Friday, March 8, 2013

It's nice to be right

Back in February this year, and earlier in September 2011, I wrote a couple of blog articles titled "Are you selling technology or services?" These posts put forward my opinion that Apple's strategy of tightly integrating its hardware and software had a vital third component; namely the services that people used on their iDevices. I wrote that Amazon seemed to be adopting this approach with the launch of its Kindle Fire. The Software Engineering Services Blog posted last week a piece called "Suddenly everyone wants to follow Apple's integrated hardware-software model," which describes how Google,  Samsung and Microsoft are now also trying to follow Apple's lead  by offering a complete ecosystem of hardware, software and services. The blog post concludes by saying "Steve Jobs may be long gone, but his vision lives on and everyone suddenly wants a piece of it, but just because they each recognize the magic behind Apple's strategy doesn't mean each can successfully copy it or that the market will follow. And that is the real challenge these companies face." It's nice to make a prediction that comes true.

Wednesday, March 6, 2013

A database for all conversations

I'm not sure if I should be impressed or scared by this piece of news reported by Wired.
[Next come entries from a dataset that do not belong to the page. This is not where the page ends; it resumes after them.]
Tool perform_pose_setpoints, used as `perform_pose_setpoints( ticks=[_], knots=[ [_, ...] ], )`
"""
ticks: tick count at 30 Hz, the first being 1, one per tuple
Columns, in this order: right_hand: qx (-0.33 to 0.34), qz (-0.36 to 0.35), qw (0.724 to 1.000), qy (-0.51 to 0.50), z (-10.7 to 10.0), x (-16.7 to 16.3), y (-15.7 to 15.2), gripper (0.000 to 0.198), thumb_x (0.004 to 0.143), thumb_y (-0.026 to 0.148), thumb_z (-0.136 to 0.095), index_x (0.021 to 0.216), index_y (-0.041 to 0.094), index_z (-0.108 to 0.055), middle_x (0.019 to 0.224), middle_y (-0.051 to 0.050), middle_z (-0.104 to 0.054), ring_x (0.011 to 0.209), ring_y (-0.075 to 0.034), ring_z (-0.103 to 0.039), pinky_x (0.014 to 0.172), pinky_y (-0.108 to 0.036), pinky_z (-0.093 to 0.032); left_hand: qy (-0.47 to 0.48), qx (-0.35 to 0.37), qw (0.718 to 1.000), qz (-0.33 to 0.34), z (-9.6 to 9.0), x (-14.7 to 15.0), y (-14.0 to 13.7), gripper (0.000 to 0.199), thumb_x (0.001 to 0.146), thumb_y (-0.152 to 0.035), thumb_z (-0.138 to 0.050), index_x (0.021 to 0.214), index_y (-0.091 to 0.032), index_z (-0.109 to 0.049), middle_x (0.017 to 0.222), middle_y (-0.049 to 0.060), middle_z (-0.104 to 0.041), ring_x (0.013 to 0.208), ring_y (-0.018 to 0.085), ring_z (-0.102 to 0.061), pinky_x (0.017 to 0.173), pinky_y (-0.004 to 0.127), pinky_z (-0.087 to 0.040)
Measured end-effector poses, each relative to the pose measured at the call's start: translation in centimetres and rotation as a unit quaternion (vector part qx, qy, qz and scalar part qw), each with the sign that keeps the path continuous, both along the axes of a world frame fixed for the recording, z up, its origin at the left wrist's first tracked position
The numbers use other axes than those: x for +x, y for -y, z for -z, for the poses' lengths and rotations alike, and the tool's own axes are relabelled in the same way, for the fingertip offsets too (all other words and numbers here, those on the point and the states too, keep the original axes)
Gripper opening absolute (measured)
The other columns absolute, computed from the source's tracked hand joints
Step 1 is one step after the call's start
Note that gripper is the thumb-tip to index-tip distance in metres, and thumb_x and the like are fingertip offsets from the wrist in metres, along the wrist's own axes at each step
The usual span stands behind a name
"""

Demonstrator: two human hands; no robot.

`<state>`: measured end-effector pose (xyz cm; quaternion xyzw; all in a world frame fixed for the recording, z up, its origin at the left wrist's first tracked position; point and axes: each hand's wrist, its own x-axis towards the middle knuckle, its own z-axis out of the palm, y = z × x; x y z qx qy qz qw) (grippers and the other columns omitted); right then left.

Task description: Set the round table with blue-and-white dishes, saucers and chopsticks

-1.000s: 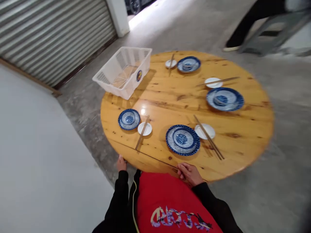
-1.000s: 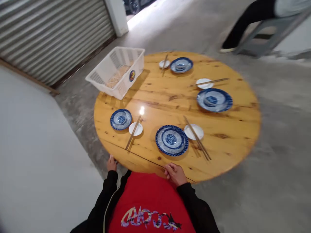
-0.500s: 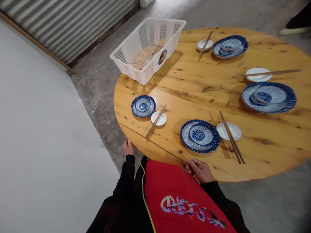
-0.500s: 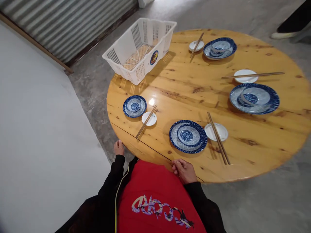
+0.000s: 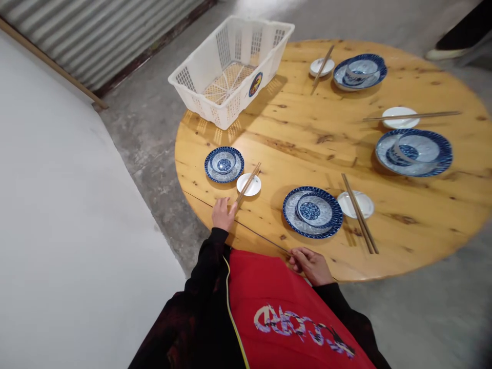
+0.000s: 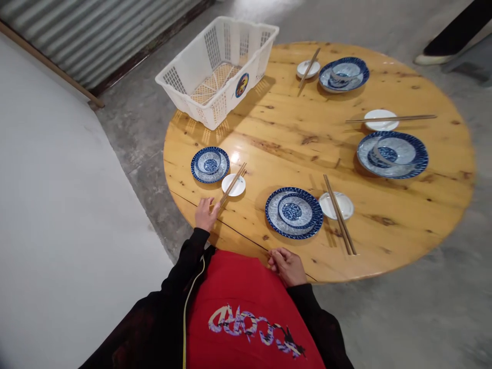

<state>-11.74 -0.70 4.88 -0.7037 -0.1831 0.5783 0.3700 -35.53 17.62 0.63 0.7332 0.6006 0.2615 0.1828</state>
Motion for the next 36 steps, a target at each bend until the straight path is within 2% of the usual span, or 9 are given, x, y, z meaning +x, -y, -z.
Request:
perform_pose_setpoints(
  ticks=[3, 7, 11, 14, 16, 19, 24, 28, 36],
  knots=[
    [0.001, 0.015, 1.0, 0.015, 0.1, 0.0, 0.2, 0.049, 0.056, 0.066, -0.073, 0.067, 0.019, -0.063, 0.052, -0.002, -0.06, 0.041, -0.013, -0.05, 0.041, -0.026, -0.041, -0.015, -0.011, 1.0, 0.018, 0.0, 1.2, -0.1, 0.034, 0.09, -0.042, -0.064, 0.114, -0.018, -0.063, 0.108, 0.016, -0.065, 0.105, 0.028, -0.063, 0.093, 0.04, -0.049],
    [-0.016, -0.006, 1.0, -0.005, 1.1, 0.7, 0.8, 0.048, 0.058, 0.063, -0.074, 0.073, 0.018, -0.065, 0.057, -0.003, -0.063, 0.044, -0.014, -0.054, 0.04, -0.025, -0.039, -0.009, -0.024, 1.0, 0.013, -0.2, 1.5, -0.3, 0.037, 0.088, -0.043, -0.066, 0.115, -0.018, -0.063, 0.109, 0.016, -0.065, 0.107, 0.028, -0.063, 0.094, 0.039, -0.049],
    [-0.031, -0.009, 0.999, -0.014, 2.2, 1.3, 1.2, 0.045, 0.061, 0.06, -0.074, 0.076, 0.019, -0.066, 0.06, -0.003, -0.065, 0.046, -0.015, -0.055, 0.039, -0.026, -0.04, 0.036, -0.064, 0.994, -0.076, -1.2, 0.6, -2.5, 0.03, 0.09, -0.04, -0.061, 0.111, -0.018, -0.063, 0.103, 0.012, -0.068, 0.096, 0.022, -0.066, 0.088, 0.034, -0.051],
    [-0.033, -0.015, 0.999, -0.011, 2.4, 1.3, 1.2, 0.043, 0.062, 0.059, -0.073, 0.076, 0.019, -0.067, 0.061, -0.003, -0.066, 0.046, -0.015, -0.056, 0.039, -0.026, -0.041, 0.067, -0.113, 0.98, -0.149, -2.5, -0.7, -5.7, 0.03, 0.092, -0.043, -0.057, 0.107, -0.017, -0.064, 0.098, 0.009, -0.071, 0.091, 0.02, -0.068, 0.085, 0.031, -0.05],
    [-0.032, -0.015, 0.999, -0.01, 2.4, 1.3, 1.0, 0.043, 0.062, 0.059, -0.073, 0.078, 0.019, -0.067, 0.061, -0.003, -0.066, 0.046, -0.016, -0.056, 0.039, -0.026, -0.04, 0.07, -0.137, 0.974, -0.167, -3.3, -1.3, -8.1, 0.033, 0.092, -0.046, -0.056, 0.107, -0.017, -0.065, 0.094, 0.009, -0.073, 0.091, 0.021, -0.069, 0.086, 0.031, -0.049],
    [-0.032, -0.011, 0.999, -0.008, 2.1, 1.3, 0.9, 0.045, 0.061, 0.059, -0.073, 0.079, 0.019, -0.067, 0.059, -0.003, -0.065, 0.045, -0.016, -0.056, 0.039, -0.026, -0.041, 0.074, -0.161, 0.969, -0.172, -4.0, -1.8, -11.3, 0.034, 0.092, -0.045, -0.055, 0.108, -0.017, -0.066, 0.089, 0.008, -0.075, 0.09, 0.022, -0.071, 0.086, 0.031, -0.049],
    [-0.028, 0.011, 1.0, 0.002, 1.7, 1.1, 1.2, 0.043, 0.062, 0.056, -0.073, 0.081, 0.018, -0.067, 0.059, -0.003, -0.065, 0.047, -0.016, -0.058, 0.046, -0.027, -0.047, 0.109, -0.227, 0.953, -0.168, -4.1, -1.3, -14.6, 0.037, 0.095, -0.046, -0.051, 0.105, -0.014, -0.066, 0.08, 0.008, -0.075, 0.071, 0.019, -0.072, 0.079, 0.029, -0.05],
    [-0.017, 0.046, 0.998, 0.027, 1.7, 0.7, 1.8, 0.043, 0.066, 0.057, -0.071, 0.084, 0.018, -0.067, 0.06, -0.002, -0.065, 0.047, -0.015, -0.057, 0.046, -0.027, -0.047, 0.093, -0.23, 0.957, -0.152, -4.0, -1.2, -15.6, 0.034, 0.094, -0.046, -0.052, 0.097, -0.015, -0.066, 0.072, 0.006, -0.073, 0.066, 0.019, -0.071, 0.076, 0.028, -0.051],
    [-0.021, 0.053, 0.998, -0.016, 2.6, 1.0, 2.0, 0.045, 0.063, 0.056, -0.077, 0.083, 0.017, -0.067, 0.06, -0.002, -0.065, 0.047, -0.015, -0.058, 0.045, -0.026, -0.046, 0.111, -0.247, 0.953, -0.136, -3.0, -0.9, -16.8, 0.03, 0.094, -0.044, -0.053, 0.095, -0.016, -0.063, 0.071, 0.007, -0.073, 0.059, 0.019, -0.069, 0.062, 0.027, -0.052]
  ],
)
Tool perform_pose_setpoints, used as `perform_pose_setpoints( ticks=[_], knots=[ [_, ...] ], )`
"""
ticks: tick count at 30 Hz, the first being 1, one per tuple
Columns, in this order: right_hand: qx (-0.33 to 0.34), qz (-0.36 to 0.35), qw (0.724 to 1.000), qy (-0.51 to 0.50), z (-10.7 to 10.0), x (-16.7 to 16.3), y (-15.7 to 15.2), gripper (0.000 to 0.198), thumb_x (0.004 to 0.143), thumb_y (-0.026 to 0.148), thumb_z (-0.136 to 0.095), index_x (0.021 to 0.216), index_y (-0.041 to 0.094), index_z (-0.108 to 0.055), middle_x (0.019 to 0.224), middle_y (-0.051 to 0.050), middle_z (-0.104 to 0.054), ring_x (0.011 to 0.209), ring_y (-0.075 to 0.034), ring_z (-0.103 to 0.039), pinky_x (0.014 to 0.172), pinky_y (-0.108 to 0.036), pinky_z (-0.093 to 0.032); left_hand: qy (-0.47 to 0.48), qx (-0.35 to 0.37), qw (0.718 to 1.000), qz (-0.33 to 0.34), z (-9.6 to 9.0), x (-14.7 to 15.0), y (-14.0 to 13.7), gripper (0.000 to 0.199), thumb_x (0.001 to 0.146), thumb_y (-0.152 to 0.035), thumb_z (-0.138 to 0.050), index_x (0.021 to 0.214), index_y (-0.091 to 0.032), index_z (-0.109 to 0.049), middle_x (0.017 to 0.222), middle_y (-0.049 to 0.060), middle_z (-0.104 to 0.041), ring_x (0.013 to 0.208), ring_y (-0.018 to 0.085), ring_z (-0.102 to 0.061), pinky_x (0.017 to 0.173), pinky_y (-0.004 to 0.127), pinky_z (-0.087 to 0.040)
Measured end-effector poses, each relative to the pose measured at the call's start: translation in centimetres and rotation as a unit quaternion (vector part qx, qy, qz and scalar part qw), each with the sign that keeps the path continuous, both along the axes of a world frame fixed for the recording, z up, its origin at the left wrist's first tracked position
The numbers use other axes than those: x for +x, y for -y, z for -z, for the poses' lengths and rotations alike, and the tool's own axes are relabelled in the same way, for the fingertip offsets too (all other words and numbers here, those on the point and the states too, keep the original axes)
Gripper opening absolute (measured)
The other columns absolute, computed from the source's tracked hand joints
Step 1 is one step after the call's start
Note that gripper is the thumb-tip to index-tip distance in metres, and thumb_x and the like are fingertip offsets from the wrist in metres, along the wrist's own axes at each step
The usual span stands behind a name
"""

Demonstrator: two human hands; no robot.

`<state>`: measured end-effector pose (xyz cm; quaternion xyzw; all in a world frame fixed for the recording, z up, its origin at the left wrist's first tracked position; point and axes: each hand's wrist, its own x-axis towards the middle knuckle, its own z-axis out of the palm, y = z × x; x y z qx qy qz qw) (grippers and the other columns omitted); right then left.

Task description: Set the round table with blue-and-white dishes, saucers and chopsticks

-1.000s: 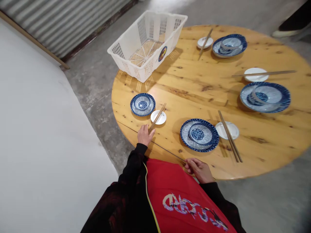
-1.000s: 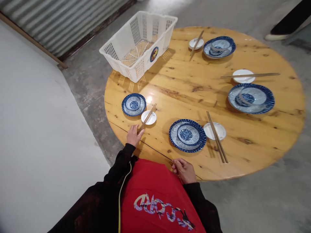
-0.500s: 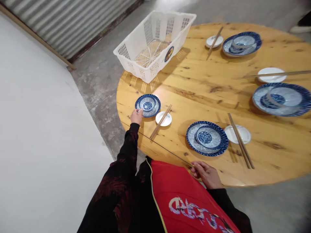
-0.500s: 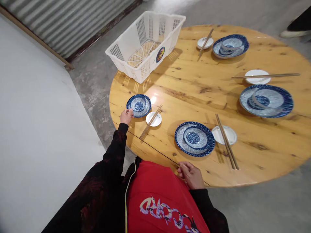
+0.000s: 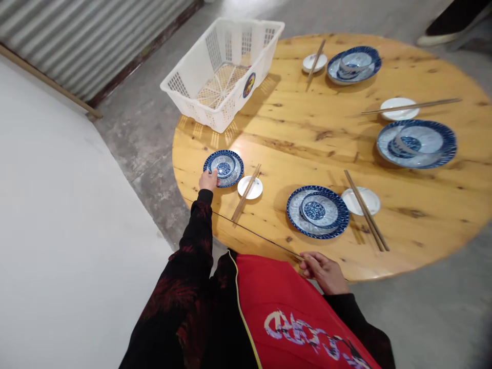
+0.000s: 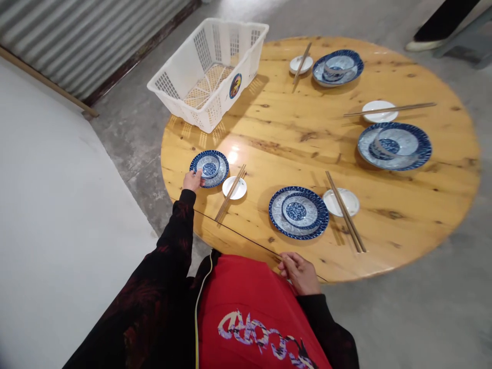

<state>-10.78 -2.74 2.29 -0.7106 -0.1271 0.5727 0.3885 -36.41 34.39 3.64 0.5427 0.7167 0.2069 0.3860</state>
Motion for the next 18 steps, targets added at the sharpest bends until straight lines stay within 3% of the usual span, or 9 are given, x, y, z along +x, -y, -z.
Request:
perform_pose_setpoints(
  ticks=[4, 8, 13, 18],
  knots=[
    [0.004, -0.002, 1.0, 0.015, -0.6, -0.4, -0.2, 0.045, 0.064, 0.057, -0.075, 0.082, 0.017, -0.066, 0.059, -0.003, -0.065, 0.046, -0.015, -0.057, 0.045, -0.027, -0.046, 0.015, -0.029, 0.999, -0.017, 0.1, 0.6, -0.6, 0.024, 0.095, -0.037, -0.053, 0.096, -0.014, -0.06, 0.072, 0.008, -0.073, 0.06, 0.019, -0.07, 0.056, 0.025, -0.051],
    [0.011, -0.003, 0.997, 0.074, -2.0, -1.3, -0.8, 0.041, 0.065, 0.058, -0.068, 0.076, 0.019, -0.064, 0.055, -0.001, -0.063, 0.044, -0.014, -0.054, 0.043, -0.026, -0.041, 0.012, -0.039, 0.999, -0.013, -0.2, 0.9, -1.0, 0.022, 0.099, -0.027, -0.044, 0.101, -0.009, -0.057, 0.076, 0.01, -0.073, 0.062, 0.017, -0.069, 0.06, 0.026, -0.053],
    [0.012, -0.005, 0.997, 0.078, -2.6, -1.4, -1.6, 0.041, 0.065, 0.06, -0.063, 0.073, 0.02, -0.06, 0.054, -0.001, -0.062, 0.042, -0.014, -0.053, 0.043, -0.025, -0.04, -0.011, -0.013, 1.0, 0.008, -0.6, 1.5, -1.2, 0.019, 0.096, -0.016, -0.04, 0.097, -0.005, -0.056, 0.079, 0.013, -0.071, 0.062, 0.016, -0.068, 0.064, 0.03, -0.056],
    [0.028, 0.015, 0.997, 0.068, -2.1, -1.1, -1.3, 0.039, 0.067, 0.057, -0.065, 0.074, 0.019, -0.06, 0.054, 0.0, -0.063, 0.042, -0.013, -0.053, 0.044, -0.025, -0.041, -0.048, 0.044, 0.997, 0.039, -1.5, 2.9, 0.7, 0.021, 0.091, -0.021, -0.043, 0.082, -0.012, -0.06, 0.065, 0.008, -0.068, 0.054, 0.018, -0.065, 0.061, 0.031, -0.057]
  ],
)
US DARPA researchers are planning to create a database that will store every conversation they can record: phone conversation, Internet chat, conversations at meetings and presumably every where that the human voice can be (legally) recorded. Clearly such a repository would be of great value to researchers in natural language understanding and I suppose historians. But, there is obviously the potential for harm through covert surveillance and unethical uses is huge. The project goes by the long title of "Blending Crowdsourcing with Automation for Fast, Cheap, and Accurate Analysis of Spontaneous Speech."

Monday, March 4, 2013

Radio interview with Sandra Lerner

Radio New Zealand today had an interesting interview with Sandra Lerner, the co-founder of Cisco Systems. The interview covers Lerner's entire career from her early socialist politics, the founding of the pioneering networking company Cisco Systems, and her eventual ousting from it, to her development of a range of alternative cosmetics and her current passion for Jane Austen and sustainable farming.